A Said baker Ted to baker Ned:
Ned, did you knead the dough?
“Dough, I did dot dead the dough”
Why not knead the dough, Ned?
“I didn’t wad to sdeeze on the dough”
Sneeze on the dough, Ned?
“Yes Ded, I god a code in by doughs”
Well Ned, at yeast you’re being honest
“It’s the yeast I could do, Ded”
You’re not going to do the yeast again are you?
“Of Coors dot, I did the yeast yeasterday”
You’re fibbing Ned, yeasterday was Yeaster
“I always worg Yeasters, last year I worged Yeasters”

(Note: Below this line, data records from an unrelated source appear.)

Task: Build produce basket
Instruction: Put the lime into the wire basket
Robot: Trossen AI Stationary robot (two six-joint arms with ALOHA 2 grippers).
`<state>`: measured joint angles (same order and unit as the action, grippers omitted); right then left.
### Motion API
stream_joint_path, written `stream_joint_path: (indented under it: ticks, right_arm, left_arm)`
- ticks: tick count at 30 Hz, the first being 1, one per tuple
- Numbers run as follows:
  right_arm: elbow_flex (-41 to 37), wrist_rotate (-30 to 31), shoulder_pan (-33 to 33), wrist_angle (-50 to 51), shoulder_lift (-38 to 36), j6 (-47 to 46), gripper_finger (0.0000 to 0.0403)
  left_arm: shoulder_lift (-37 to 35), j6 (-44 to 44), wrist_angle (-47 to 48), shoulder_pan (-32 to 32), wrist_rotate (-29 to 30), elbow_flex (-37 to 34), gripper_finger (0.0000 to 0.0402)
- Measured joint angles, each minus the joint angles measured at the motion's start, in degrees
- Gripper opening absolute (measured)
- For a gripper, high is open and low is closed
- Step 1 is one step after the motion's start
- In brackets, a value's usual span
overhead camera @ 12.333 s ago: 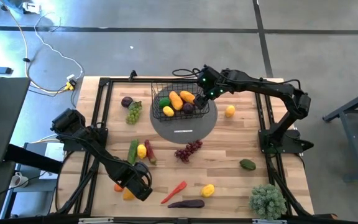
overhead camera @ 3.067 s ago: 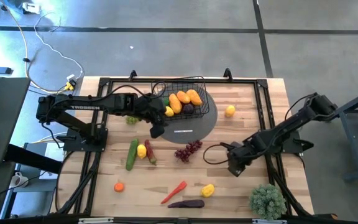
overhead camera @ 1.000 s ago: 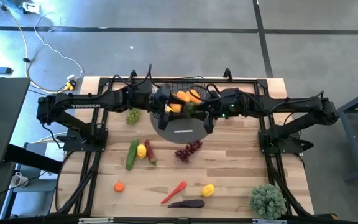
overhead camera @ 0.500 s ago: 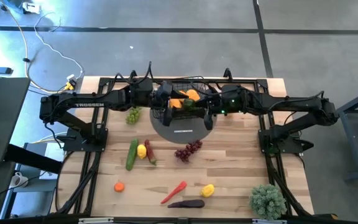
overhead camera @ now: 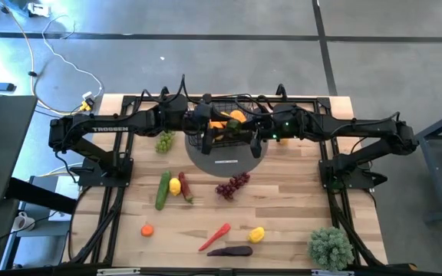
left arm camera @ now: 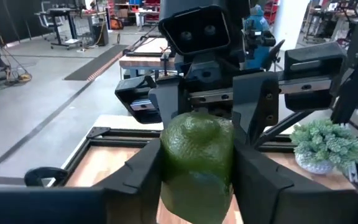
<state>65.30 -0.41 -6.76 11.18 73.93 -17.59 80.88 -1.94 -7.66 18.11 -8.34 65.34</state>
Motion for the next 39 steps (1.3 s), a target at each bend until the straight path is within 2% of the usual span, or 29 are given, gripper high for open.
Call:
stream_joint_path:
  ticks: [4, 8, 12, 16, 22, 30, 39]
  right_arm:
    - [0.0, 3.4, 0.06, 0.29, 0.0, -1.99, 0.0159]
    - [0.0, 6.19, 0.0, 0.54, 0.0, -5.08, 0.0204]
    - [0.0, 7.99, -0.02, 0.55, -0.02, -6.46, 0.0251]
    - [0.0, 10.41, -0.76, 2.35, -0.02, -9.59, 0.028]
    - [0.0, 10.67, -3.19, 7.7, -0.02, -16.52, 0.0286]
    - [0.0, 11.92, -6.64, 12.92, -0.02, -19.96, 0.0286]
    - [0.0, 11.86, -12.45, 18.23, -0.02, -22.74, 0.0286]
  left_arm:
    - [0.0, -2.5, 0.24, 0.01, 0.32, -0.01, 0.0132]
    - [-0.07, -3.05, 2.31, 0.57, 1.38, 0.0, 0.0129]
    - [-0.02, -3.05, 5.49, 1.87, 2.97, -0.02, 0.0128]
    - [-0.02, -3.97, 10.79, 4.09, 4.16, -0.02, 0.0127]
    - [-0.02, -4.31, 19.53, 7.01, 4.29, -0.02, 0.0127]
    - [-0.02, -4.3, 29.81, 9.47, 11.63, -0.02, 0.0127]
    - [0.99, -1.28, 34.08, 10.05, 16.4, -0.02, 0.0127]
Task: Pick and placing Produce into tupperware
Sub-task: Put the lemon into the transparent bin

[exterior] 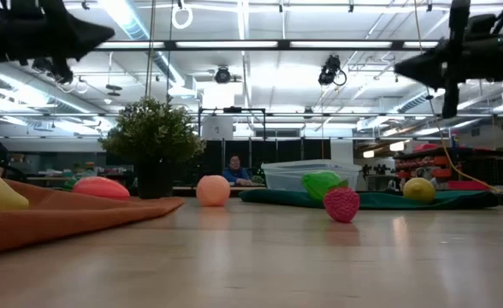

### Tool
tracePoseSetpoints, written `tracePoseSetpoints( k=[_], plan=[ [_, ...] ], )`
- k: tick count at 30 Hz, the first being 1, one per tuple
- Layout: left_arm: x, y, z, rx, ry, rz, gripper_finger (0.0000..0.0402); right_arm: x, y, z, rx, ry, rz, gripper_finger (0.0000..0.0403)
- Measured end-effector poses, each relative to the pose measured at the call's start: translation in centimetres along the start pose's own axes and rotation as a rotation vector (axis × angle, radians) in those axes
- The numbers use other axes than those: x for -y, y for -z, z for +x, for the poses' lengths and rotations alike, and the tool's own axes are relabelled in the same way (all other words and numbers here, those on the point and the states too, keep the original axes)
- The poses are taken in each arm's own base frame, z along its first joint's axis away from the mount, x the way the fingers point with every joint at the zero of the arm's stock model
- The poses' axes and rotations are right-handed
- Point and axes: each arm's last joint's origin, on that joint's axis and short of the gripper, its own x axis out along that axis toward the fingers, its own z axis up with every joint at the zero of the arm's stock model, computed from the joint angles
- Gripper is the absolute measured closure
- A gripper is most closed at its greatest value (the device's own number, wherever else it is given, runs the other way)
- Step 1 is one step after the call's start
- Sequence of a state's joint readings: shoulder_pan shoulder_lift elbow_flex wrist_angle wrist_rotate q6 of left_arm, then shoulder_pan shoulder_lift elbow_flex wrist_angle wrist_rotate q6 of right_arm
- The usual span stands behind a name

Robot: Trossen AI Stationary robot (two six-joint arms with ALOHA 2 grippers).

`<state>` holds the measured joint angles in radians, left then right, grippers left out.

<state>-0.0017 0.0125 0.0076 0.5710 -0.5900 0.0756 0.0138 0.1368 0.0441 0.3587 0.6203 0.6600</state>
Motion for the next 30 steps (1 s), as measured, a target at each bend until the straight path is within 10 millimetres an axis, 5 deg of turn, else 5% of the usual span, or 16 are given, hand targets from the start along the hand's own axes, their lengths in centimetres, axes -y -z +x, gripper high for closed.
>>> tracePoseSetpoints(
  k=[14, 24, 30],
  plan=[
    [0.0, -6.9, 0.9, 0.191, -0.029, -0.202, 0.0386, -2.5, -5.5, 0.5, 0.367, -0.081, 0.135, 0.0403],
    [2.7, -10.9, 5.5, 0.110, -0.068, -0.090, 0.0376, -9.1, -10.7, 5.7, 0.266, -0.055, -0.116, 0.0403],
    [4.8, -11.8, 9.0, -0.167, -0.095, 0.100, 0.0368, -12.0, -13.4, 8.3, 0.053, 0.076, -0.286, 0.0403]
  ],
)
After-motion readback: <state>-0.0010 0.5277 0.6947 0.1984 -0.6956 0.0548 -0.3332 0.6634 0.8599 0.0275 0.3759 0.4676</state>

It’s against the law to work yeasters on holidays
“Why Ded? The yeasters dode mide worging Yeasters”
Well, doing the yeast is perverted to say the yeast
“At yeast I dode loaf and fridder away by dime”
Are you accusing me of fondling the fritters?
“If the fridders fid, then fry the dab fridders”
How would you like me to fry YOUR fritters, Ned?
“I subbose I dike by fridders a diddle on the brownie dide”
Not what I meant Ned, and please stop poking my brownie
“Oooo…Dough dared! You’re gibbing be the fridders”
You don’t have the fritters to whip my cream, Ned
“I cad whib your cream with one had deading the dough”
Cold-ridden, frustrated customer Homer Simpson:
DOUGH!! There they dough again, Baaarge!..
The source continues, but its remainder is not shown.